Excerpts from a dataset:
- - - - - - -

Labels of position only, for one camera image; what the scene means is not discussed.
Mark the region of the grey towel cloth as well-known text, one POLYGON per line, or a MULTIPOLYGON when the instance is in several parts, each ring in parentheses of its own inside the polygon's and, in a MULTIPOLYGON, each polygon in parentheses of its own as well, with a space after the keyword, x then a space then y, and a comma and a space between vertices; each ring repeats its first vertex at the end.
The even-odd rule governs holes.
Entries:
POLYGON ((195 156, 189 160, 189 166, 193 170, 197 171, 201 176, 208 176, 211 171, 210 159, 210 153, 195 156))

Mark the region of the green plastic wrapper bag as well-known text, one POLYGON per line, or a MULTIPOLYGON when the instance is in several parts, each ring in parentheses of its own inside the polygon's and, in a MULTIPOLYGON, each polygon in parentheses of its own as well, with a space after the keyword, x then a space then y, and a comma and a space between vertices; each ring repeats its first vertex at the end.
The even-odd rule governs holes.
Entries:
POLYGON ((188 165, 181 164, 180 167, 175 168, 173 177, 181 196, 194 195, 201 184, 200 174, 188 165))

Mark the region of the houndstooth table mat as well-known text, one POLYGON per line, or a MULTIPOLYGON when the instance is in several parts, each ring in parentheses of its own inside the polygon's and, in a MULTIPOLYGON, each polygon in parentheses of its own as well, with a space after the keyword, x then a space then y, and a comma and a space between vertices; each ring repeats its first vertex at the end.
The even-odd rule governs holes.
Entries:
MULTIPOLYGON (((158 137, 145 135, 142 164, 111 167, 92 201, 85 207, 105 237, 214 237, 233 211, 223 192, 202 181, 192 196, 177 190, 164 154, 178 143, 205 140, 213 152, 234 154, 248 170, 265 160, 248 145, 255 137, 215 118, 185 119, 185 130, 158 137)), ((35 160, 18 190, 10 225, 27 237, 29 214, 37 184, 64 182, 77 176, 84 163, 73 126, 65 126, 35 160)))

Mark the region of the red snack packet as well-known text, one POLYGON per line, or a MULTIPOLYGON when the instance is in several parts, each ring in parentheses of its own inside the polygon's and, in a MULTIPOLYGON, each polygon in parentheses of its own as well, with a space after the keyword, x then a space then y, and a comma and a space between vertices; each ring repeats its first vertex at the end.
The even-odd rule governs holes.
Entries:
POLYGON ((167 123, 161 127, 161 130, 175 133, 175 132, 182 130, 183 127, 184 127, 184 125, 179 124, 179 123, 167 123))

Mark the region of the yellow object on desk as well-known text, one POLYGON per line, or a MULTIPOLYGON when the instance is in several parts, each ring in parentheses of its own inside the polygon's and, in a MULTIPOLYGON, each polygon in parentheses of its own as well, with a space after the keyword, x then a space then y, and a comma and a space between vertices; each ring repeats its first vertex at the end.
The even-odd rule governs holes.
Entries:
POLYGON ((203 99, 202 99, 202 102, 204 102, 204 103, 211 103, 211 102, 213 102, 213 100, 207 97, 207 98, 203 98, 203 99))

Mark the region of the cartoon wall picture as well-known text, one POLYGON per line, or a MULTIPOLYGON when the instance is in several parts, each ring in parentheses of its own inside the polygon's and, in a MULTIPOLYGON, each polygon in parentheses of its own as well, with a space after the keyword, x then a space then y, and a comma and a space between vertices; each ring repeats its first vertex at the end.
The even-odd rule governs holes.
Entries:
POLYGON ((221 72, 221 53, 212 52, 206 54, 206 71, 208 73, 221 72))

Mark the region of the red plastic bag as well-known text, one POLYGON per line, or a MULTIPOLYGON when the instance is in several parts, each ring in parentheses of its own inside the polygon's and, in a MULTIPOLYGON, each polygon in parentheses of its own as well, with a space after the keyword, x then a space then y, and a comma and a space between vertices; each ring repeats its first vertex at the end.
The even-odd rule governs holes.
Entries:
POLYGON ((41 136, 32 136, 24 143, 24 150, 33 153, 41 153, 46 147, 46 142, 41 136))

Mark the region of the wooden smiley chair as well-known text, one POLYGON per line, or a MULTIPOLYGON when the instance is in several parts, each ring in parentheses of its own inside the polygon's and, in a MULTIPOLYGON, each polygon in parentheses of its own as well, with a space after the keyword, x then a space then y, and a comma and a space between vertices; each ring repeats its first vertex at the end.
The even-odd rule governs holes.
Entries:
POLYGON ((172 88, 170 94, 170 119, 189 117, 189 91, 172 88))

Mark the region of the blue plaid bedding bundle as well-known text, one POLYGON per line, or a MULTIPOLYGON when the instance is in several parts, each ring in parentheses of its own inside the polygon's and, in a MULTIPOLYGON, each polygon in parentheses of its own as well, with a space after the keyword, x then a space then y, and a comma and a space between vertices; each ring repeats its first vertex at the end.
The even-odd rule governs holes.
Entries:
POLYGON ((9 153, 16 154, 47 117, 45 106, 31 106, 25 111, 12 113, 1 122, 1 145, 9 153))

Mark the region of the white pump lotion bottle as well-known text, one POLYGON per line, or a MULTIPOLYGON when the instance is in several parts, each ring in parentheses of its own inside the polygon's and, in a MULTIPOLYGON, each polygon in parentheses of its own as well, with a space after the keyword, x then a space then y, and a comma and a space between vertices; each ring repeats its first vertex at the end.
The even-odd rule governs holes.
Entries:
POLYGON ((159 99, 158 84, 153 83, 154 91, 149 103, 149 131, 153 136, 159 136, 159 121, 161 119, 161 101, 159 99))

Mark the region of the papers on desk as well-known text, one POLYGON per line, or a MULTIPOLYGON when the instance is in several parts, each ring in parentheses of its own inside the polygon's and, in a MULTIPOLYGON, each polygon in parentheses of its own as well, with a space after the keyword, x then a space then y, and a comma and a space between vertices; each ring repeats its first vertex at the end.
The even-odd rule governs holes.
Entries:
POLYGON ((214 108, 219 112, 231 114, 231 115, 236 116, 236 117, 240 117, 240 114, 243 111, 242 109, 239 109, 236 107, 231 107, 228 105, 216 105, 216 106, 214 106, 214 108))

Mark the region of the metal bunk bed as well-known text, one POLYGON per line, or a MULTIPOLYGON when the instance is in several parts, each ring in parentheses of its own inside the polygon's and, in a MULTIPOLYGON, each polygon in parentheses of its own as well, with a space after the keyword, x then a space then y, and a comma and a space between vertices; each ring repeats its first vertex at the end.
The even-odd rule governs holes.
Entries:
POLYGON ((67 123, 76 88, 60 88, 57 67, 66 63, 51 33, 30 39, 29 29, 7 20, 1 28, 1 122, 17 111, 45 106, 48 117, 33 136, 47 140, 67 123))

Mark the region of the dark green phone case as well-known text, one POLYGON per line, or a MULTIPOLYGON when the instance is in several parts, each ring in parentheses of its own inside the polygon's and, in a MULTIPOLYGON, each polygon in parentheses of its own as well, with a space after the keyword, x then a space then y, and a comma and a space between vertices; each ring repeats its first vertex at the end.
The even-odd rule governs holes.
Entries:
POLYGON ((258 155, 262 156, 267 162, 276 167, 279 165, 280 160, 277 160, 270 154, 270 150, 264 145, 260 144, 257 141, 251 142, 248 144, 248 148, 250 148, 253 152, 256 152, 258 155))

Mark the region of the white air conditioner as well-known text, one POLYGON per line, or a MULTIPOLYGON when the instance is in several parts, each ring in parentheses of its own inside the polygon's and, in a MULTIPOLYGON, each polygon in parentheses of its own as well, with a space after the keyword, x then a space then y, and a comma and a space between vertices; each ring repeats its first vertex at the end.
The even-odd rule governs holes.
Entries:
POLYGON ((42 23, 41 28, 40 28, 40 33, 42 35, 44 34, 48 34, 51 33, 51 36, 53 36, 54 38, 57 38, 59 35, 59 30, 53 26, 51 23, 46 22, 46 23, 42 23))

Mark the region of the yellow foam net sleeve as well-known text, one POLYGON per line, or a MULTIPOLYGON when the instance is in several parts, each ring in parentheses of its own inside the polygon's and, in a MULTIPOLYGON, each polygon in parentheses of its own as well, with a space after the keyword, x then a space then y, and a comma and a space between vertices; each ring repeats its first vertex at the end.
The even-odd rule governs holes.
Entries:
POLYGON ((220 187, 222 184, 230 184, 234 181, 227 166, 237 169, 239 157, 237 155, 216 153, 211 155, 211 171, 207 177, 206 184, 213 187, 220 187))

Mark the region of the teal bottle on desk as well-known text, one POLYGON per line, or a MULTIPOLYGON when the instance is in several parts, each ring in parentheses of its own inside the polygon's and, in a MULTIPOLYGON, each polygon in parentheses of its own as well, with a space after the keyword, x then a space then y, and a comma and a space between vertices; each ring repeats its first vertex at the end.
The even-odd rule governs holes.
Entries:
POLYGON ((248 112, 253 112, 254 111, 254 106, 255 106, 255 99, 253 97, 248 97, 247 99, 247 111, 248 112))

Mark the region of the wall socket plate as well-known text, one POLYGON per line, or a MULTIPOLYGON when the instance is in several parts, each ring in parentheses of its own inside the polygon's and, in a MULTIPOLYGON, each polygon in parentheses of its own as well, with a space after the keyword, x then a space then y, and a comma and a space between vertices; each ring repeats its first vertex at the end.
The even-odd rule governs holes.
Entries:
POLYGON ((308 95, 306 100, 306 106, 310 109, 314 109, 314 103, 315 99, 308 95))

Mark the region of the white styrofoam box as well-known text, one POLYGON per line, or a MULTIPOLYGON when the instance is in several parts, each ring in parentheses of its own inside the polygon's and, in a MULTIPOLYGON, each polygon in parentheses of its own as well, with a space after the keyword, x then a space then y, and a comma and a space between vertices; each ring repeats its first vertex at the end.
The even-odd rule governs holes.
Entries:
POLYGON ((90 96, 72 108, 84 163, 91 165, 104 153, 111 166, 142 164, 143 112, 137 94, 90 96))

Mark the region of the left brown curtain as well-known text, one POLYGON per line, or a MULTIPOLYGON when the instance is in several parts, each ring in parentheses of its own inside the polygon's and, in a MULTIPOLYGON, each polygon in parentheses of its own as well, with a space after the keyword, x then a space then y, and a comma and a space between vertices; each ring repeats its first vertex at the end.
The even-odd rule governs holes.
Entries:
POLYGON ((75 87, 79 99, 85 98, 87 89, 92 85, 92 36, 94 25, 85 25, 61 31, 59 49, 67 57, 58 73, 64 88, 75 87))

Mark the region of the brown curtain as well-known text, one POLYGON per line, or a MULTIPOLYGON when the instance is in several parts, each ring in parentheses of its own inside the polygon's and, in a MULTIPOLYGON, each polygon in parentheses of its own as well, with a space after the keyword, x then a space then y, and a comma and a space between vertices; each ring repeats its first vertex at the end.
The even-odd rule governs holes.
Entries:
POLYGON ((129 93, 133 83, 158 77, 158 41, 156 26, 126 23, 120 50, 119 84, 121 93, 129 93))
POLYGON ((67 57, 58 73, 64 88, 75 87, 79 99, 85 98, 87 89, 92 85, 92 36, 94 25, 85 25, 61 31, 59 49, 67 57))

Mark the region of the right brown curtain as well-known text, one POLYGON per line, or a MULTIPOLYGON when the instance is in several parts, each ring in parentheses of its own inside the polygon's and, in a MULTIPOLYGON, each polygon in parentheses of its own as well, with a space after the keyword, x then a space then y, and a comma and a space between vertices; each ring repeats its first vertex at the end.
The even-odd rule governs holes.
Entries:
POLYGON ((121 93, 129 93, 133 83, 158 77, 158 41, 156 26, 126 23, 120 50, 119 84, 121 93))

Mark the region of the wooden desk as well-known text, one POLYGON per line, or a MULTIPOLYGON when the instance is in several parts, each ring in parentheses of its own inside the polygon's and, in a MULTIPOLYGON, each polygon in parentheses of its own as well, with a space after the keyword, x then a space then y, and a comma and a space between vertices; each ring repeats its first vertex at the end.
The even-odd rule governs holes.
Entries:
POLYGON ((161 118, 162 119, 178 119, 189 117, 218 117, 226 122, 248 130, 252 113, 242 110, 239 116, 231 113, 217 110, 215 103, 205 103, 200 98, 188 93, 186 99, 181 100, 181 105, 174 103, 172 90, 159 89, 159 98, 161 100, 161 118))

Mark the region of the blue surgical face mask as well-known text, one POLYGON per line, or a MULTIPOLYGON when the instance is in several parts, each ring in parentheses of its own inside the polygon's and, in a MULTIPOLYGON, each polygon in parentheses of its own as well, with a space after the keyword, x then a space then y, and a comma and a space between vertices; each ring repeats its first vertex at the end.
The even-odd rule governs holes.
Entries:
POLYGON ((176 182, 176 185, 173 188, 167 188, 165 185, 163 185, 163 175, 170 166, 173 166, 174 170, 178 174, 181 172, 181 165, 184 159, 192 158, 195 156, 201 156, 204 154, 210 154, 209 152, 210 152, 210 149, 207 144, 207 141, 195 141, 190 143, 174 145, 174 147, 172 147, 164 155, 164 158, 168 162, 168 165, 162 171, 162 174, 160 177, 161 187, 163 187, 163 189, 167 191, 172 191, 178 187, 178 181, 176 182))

- - - - - - -

§ Problem details: From the line containing "Mark the region of the wooden desk" through the last line of the records above, reproduce every line exactly.

§ Written answer:
Mark the region of the wooden desk as well-known text, one POLYGON per line, or a MULTIPOLYGON when the instance is in several parts, each ring in parentheses of its own inside the polygon's and, in a MULTIPOLYGON, each polygon in parentheses of its own as well, with a space after the keyword, x then a space then y, and a comma and a space between vertices; each ring repeats its first vertex at the end.
The even-odd rule governs holes.
Entries:
POLYGON ((161 118, 162 119, 178 119, 189 117, 218 117, 226 122, 248 130, 252 113, 242 110, 239 116, 231 113, 217 110, 215 103, 205 103, 200 98, 188 93, 186 99, 181 100, 181 105, 174 103, 172 90, 159 89, 159 98, 161 100, 161 118))

Mark the region of the blue surgical face mask as well-known text, one POLYGON per line, or a MULTIPOLYGON when the instance is in several parts, each ring in parentheses of its own inside the polygon's and, in a MULTIPOLYGON, each polygon in parentheses of its own as well, with a space after the keyword, x then a space then y, and a comma and a space between vertices; each ring repeats its first vertex at the end.
The even-odd rule governs holes.
Entries:
POLYGON ((176 182, 176 185, 173 188, 167 188, 165 185, 163 185, 163 175, 170 166, 173 166, 174 170, 178 174, 181 172, 181 165, 184 159, 192 158, 195 156, 201 156, 204 154, 210 154, 209 152, 210 152, 210 149, 207 144, 207 141, 195 141, 190 143, 174 145, 174 147, 172 147, 164 155, 164 158, 168 162, 168 165, 162 171, 162 174, 160 177, 161 187, 163 187, 163 189, 167 191, 172 191, 178 187, 178 181, 176 182))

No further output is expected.